Question

Write the equilibrium reactions on a scratch paper, calculate K from Ksp and Kf and determine the concentration of NH3 needed to form 0.060 M Ag(NH3)2+, Kf = 1.6 x 107; Ksp AgCl = 1.77 x10-10

Answer 1

1) The equilibrium constant for the required reaction is
`2.832* 10^(-3)`.

2) 1.2474 M the concentration of ammonia needed to form 0.060 M of complex.Explanation:

`AgCl(s)\rightarrow Ag^+(aq)+Cl^-(aq)`

Solubility product of silver chloride:

`K_(sp)=1.77* 10^(-10)=[Ag^+][Cl^-]`..(1)

`Ag^+(aq)+2NH_3(aq)\rightleftharpoons Ag(NH_3)_2^(+)(aq)`

Formation constant of
`Ag(NH_3)_2^(+)`:

`K_f=1.6* 10^7=([Ag(NH_3)_2^(+)])/([Ag^+][NH_3]^2)`..(2)
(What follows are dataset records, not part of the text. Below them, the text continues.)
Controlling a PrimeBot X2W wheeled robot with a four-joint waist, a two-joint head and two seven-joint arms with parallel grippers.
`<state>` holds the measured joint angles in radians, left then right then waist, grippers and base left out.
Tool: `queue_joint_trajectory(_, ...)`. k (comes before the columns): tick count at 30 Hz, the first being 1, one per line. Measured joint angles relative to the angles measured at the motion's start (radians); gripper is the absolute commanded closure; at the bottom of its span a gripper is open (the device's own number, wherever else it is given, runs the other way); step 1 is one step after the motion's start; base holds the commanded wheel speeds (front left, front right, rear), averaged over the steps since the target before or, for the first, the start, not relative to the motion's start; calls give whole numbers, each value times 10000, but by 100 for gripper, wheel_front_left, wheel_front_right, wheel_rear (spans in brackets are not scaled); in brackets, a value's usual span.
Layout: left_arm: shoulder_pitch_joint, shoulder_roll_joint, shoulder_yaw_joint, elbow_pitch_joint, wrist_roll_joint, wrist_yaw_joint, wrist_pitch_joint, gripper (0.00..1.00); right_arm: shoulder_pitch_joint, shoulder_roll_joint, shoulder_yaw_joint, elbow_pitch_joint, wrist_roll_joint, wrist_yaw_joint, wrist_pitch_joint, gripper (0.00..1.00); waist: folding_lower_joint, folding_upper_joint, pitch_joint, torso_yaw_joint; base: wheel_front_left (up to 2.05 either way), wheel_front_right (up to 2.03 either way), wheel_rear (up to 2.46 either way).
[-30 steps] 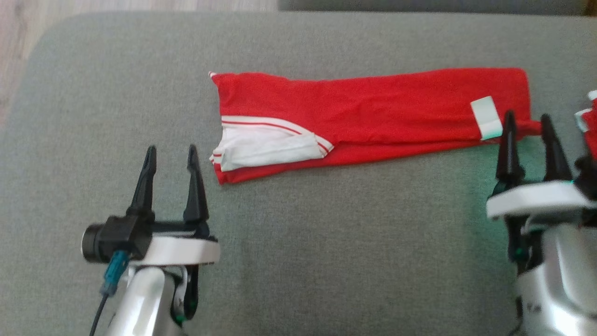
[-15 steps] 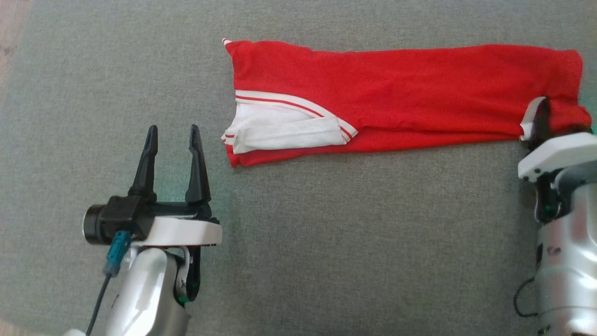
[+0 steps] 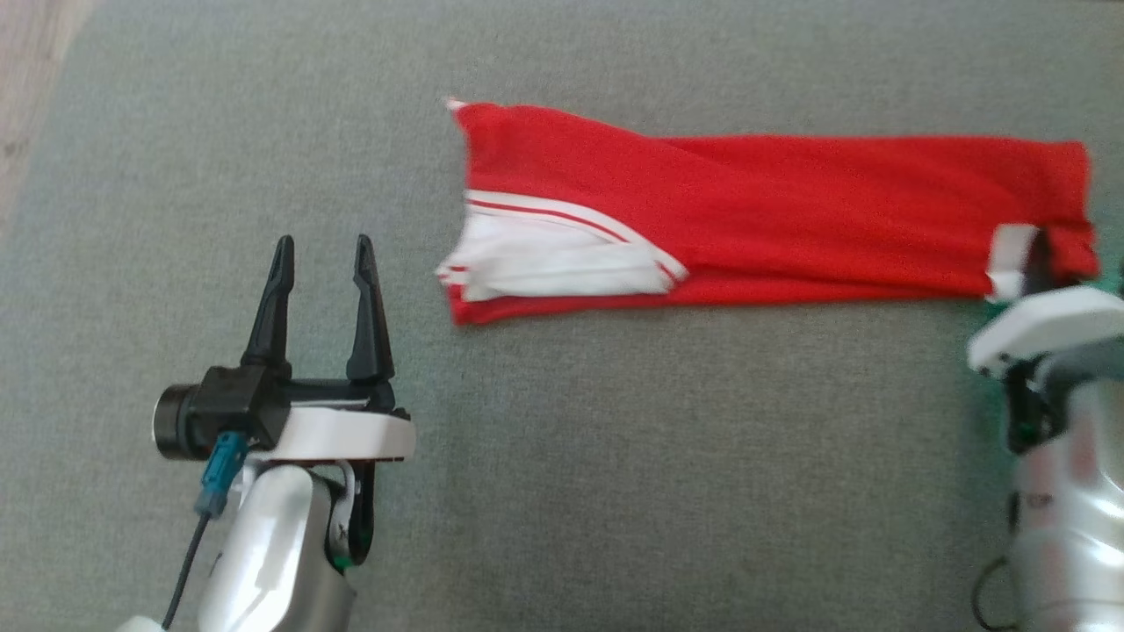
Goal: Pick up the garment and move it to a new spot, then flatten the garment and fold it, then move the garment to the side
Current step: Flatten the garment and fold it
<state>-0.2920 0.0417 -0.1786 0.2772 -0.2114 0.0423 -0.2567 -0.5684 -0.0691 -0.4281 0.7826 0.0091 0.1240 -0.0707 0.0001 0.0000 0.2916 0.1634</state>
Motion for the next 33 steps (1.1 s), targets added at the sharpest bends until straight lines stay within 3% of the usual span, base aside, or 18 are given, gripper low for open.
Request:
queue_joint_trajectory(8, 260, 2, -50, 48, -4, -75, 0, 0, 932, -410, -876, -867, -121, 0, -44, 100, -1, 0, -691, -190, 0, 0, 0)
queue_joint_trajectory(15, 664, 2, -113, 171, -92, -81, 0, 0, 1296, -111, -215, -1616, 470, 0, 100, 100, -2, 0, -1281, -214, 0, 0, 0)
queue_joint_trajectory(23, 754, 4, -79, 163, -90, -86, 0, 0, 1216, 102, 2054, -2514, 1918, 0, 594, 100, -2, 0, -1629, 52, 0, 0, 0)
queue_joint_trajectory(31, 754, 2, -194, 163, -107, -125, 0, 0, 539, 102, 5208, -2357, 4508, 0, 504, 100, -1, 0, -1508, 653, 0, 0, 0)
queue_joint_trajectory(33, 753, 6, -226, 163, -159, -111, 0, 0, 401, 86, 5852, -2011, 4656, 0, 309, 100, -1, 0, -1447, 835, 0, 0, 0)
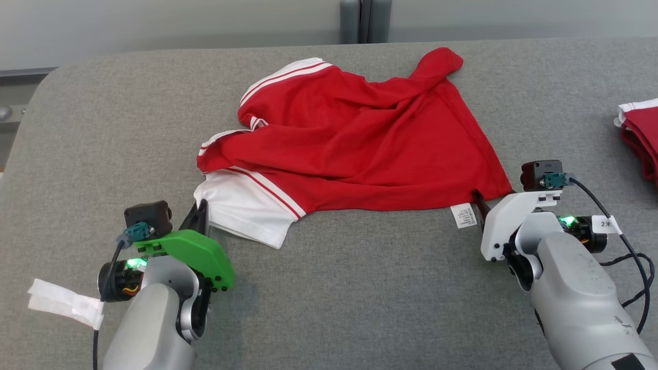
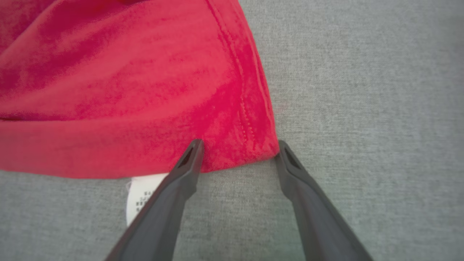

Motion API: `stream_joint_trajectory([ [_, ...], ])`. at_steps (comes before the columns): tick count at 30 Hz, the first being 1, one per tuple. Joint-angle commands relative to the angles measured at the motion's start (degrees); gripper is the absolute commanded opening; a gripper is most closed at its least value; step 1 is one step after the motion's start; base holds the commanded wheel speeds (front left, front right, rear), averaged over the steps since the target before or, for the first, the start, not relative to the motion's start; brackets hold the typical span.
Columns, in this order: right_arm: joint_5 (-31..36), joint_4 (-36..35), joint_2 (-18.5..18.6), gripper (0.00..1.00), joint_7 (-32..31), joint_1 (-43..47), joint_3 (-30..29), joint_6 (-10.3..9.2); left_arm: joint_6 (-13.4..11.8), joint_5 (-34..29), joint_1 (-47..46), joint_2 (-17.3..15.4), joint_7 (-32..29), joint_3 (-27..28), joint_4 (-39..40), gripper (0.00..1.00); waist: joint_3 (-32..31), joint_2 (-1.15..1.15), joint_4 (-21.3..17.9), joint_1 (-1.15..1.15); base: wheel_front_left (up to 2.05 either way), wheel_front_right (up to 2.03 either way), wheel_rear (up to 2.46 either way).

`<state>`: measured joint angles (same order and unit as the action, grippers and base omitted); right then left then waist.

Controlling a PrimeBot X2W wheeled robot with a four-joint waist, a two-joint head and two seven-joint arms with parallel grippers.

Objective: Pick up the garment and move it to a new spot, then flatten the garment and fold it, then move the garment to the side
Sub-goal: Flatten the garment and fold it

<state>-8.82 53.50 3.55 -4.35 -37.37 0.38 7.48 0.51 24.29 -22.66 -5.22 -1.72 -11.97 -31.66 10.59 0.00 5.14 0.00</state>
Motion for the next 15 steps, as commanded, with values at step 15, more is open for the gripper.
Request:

Reactions solid silver chloride and liquid ammonia:

`AgCl(s)+2NH_3(aq)\rightleftharpoons Ag(NH_3)_2^(+)(aq)+Cl^-(aq)`

Expression of an equilibrium constant of the above reaction can be written as:

`K=([Ag(NH_3)_2^(+)][Cl^-])/([AgCl][NH_3]^2)`

[AgCl] = solid = 1

`K=([Ag(NH_3)_2^(+)][Cl^-])/([1][NH_3]^2)* ([Ag^+])/([Ag^+])`

`K=K_f* K_(sp)` (from 1 and 2)

`K=1.6* 10^7* 1.77* 10^(-10)=2.832* 10^(-3)`

The equilibrium constant for the required reaction is
`2.832* 10^(-3)`.

2)

Concentration of complex at equilibrium :
`[Ag(NH_3)_2^(+)]`= 0.060 M

`AgCl(s)+2NH_3(aq)\rightleftharpoons Ag(NH_3)_2^(+)(aq)+Cl^-(aq)`

Initaly

x 0 0

At equilibrium

x- 2(0.060) 0.060 0.060

`K=([Ag(NH_3)_2^(+)][Cl^-])/([1][NH_3]^2)`

`2.832* 10^(-3)=(0.060 M* 0.060 M)/((x-2(0.060))^2)`

x = 1.2474 M

1.2474 M the concentration of ammonia needed to form 0.060 M of complex.